Karena efek seneng banget bacain komentar kalian kemarin, hari ini aku up panjang, deh. Moga kalian belum bosen , ya?

***

Mia terbangun pukul dua pagi. Hembusan air conditioner membuatnya agak menggigil. Ruang rawatnya gelap. Satu-satunya sumber cahaya di ruangan ini asalnya dari lampu jalan yang masuk lewat jendela. Ia berniat untuk bangkit duduk. Namun gerakannya terhenti ketika tempat tidur berderak. Aiden sedang tidur di sebelahnya. Laki-laki itu duduk di kursi, sedangkan kepalanya direbahkan di dekat perut Mia. Tangan kanannya digenggam.

Hati Mia mendadak terasa seperti sedang diremas.

Melihat wajah kelelahan suaminya tidak membuat Mia merasa lebih baik. Baju yang Aiden kenakan masih baju yang sama dengan yang terakhir ia kenakan saat bertemu Mia tadi siang.

Tangan kiri Mia terangkat, ingin membelai kepalanya. Namun niat itu ia urungkan. Ia tak mau membuat Aiden terbangun. Pasti beberapa waktu belakangan suaminya itu mengalami sulit tidur karena mencemaskannya. Ia perlu waktu istirahat. Mia tak tega mengganggu.

Merasa kantuknya hilang, Mia melepaskan tangannya dari genggaman Aiden secara perlahan tanpa membangunkannya. Ia turun dari tempat tidur dengan bertelanjang kaki, kemudian ia mendorong tiang infusnya cukup hati-hati agar tak berisik.

Mia menduga kalau dirinya dirawat di rumah sakit sekitaran Malang saja. Ia tidak merasa familiar dengan lorong serta koridor di sini.

Aiden bilang Clara dirawat di ruang sebelah.

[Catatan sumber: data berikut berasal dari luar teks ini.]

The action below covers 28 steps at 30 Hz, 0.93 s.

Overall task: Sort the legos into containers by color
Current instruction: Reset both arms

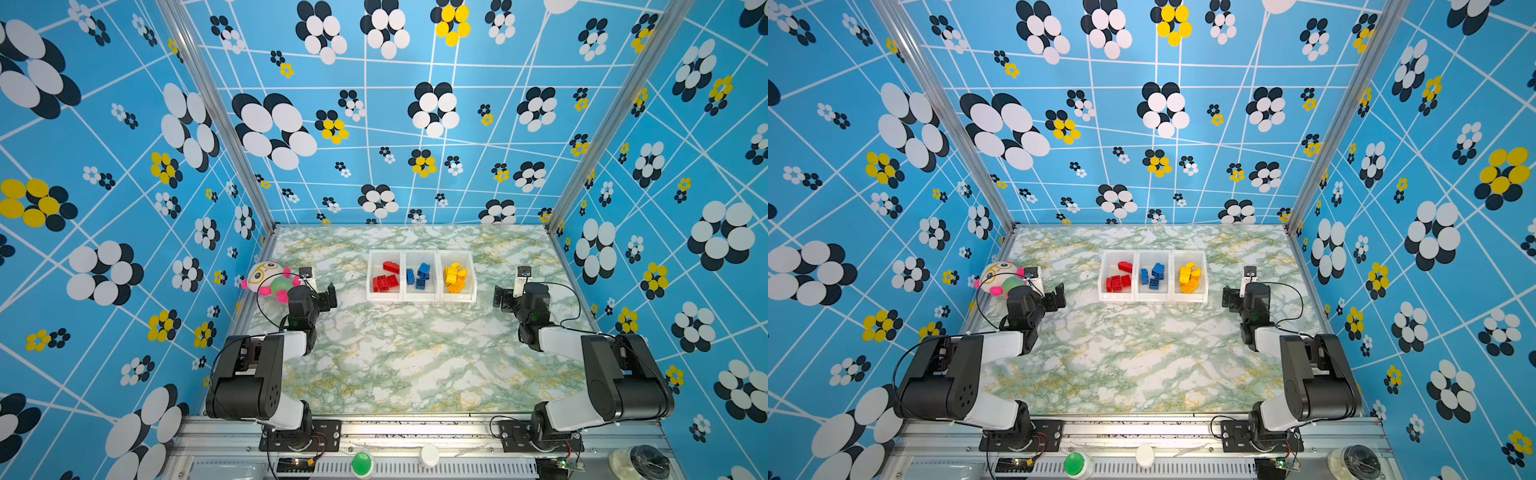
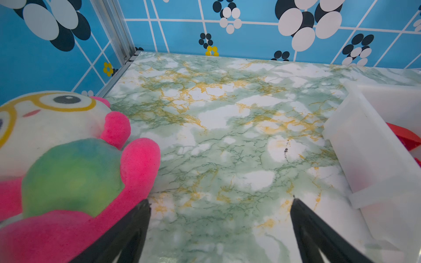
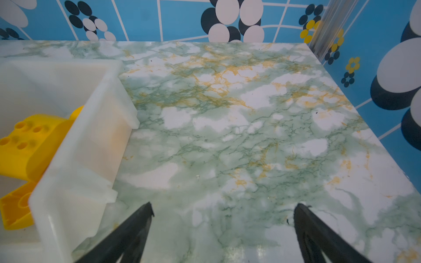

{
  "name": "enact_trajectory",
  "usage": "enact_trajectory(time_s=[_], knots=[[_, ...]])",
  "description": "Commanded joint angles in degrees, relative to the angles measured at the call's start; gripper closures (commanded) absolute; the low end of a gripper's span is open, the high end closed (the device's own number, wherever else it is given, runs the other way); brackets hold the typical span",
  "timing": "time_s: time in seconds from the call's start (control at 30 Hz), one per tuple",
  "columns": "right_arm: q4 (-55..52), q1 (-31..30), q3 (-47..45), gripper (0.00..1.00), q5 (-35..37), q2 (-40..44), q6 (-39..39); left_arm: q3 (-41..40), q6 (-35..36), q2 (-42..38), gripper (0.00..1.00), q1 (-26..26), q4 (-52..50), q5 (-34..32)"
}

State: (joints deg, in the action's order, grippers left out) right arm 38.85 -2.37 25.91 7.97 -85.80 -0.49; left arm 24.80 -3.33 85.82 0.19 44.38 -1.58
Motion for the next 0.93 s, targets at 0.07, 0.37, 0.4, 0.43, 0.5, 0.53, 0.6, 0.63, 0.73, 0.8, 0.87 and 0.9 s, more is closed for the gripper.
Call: enact_trajectory(time_s=[0.07,0.37,0.4,0.43,0.5,0.53,0.6,0.63,0.73,0.8,0.87,0.9], knots=[[13.2,0.4,-4.3,0.01,-1.1,-2.3,0.4,-0.5,1.1,0.4,0.03,-0.4,1.8,-1.0],[13.3,0.3,-4.6,0.01,0.2,-2.2,0.5,-0.5,1.1,0.5,0.01,-0.4,1.8,-1.0],[13.8,0.3,-4.9,0.01,0.4,-2.2,0.5,-0.5,1.1,0.5,0.01,-0.3,1.8,-1.1],[14.3,0.2,-5.1,0.01,1.1,-2.2,0.6,-0.4,1.1,0.5,0.00,-0.4,1.7,-1.0],[15.1,0.1,-5.4,0.01,1.8,-2.3,0.8,-0.4,1.1,0.5,0.00,-0.3,1.7,-1.1],[14.9,0.0,-5.4,0.01,2.0,-2.3,0.8,-0.4,1.1,0.5,0.00,-0.4,1.7,-1.1],[15.0,-0.2,-5.4,0.01,2.5,-2.3,0.7,-0.5,1.1,0.5,0.00,-0.4,1.7,-1.0],[15.0,-0.3,-5.4,0.01,2.6,-2.3,0.7,-0.5,1.1,0.5,0.00,-0.4,1.8,-1.1],[13.4,-0.3,-4.4,0.01,2.1,-2.4,0.5,-0.4,1.1,0.5,0.01,-0.4,1.8,-1.0],[13.2,-0.2,-4.3,0.01,2.1,-2.4,0.6,-0.3,1.1,0.6,0.01,-0.4,1.7,-1.1],[13.3,-0.3,-4.5,0.01,2.2,-2.4,0.5,-0.4,1.1,0.5,0.01,-0.3,1.7,-1.0],[13.3,-0.2,-4.5,0.01,2.2,-2.3,0.5,-0.4,1.1,0.5,0.01,-0.4,1.6,-1.0]])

Mia memiringkan kepala untuk memandangi pintu ruangan di sebelah kamar rawatnya. Ia memberanikan diri untuk masuk ke dalam. Pintunya tidak dikunci. Berbeda dengan ruangan Mia, kamar ini masih terang benderang.

Clara menoleh begitu mendengar pintu dibuka dari luar. Cewek itu tersenyum lemah saat melihat Mia masuk ke dalam. Seragam rumah sakit mereka sama. Mereka juga sama-sama mendorong tiang infus kemana-mana. Bedanya, Clara mengenakan sandal, sedangkan Mia bertelanjang kaki. Cewek itu sedang berdiri di depan jendela ketika Mia datang.

"Keluarga lo udah tau lo di sini?" Mia duduk di tepi ranjang.

Clara mengangguk singkat, "Besok mereka datang buat jemput aku."

Mia dapat melihat perban yang mengintip di leher Clara. Pasti itu bekas luka bakar. "Badan lo parah?"

Clara hanya tersenyum kecil. Ia duduk di sebelah Mia agar bisa menunjukkan perban yang membalut tubuhnya. "Kena langit-langit yang jatuh. Bakal ninggalin luka ntar."

Mia manggut-manggut, "Gue kok nggak luka sama sekali, ya?" Ia merasa heran dengan keajaiban ini.

"Malaikat capek bikin kamu sial mulu." Sahut Clara ngasal. Ia mendesah lelah. "Maafin aku, ya?"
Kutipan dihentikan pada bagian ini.